Extract word for word the lines of the listing from its start to the line holding "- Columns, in", both ends kept; pictures are not part of the copy.

┌──

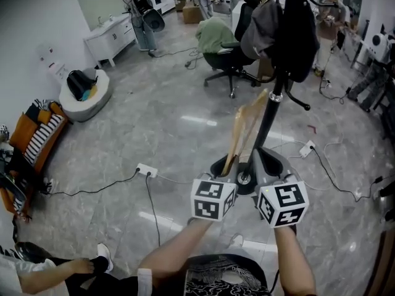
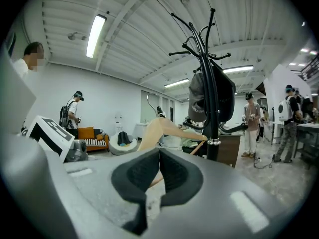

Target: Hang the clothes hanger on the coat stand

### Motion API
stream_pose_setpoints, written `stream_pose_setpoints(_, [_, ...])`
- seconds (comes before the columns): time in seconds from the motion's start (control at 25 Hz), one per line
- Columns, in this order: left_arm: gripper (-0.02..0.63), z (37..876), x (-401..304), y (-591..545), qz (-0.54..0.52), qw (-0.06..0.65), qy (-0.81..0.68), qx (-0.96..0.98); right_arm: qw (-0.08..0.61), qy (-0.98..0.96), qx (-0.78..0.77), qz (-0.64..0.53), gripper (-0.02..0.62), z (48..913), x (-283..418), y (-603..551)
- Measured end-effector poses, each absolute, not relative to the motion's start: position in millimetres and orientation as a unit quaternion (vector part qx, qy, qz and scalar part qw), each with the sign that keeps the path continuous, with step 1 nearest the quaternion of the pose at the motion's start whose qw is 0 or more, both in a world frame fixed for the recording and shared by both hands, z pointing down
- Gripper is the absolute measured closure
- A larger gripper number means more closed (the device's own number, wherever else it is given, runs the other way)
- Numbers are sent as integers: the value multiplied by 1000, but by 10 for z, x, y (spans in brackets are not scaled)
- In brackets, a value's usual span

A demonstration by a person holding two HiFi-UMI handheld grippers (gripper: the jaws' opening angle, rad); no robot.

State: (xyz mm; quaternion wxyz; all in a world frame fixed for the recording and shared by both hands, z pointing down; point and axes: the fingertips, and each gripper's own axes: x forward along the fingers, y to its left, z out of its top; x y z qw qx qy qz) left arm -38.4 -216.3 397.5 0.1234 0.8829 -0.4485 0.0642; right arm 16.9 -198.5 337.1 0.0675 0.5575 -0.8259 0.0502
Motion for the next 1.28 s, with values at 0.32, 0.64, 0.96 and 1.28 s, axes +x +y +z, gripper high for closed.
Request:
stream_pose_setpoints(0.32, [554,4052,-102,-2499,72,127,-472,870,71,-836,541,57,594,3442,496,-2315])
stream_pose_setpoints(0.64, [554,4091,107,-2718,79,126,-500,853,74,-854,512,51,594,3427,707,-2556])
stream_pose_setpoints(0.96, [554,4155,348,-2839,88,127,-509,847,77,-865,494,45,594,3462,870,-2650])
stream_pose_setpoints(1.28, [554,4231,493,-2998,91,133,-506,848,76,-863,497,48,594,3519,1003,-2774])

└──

» SOLUTION:
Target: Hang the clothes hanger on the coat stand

### Motion API
stream_pose_setpoints, written `stream_pose_setpoints(_, [_, ...])`
- seconds (comes before the columns): time in seconds from the motion's start (control at 25 Hz), one per line
- Columns, in this order: left_arm: gripper (-0.02..0.63), z (37..876), x (-401..304), y (-591..545), qz (-0.54..0.52), qw (-0.06..0.65), qy (-0.81..0.68), qx (-0.96..0.98); right_arm: qw (-0.08..0.61), qy (-0.98..0.96), qx (-0.78..0.77), qz (-0.64..0.53), gripper (-0.02..0.62), z (48..913), x (-283..418), y (-603..551)

This answer has been given in full.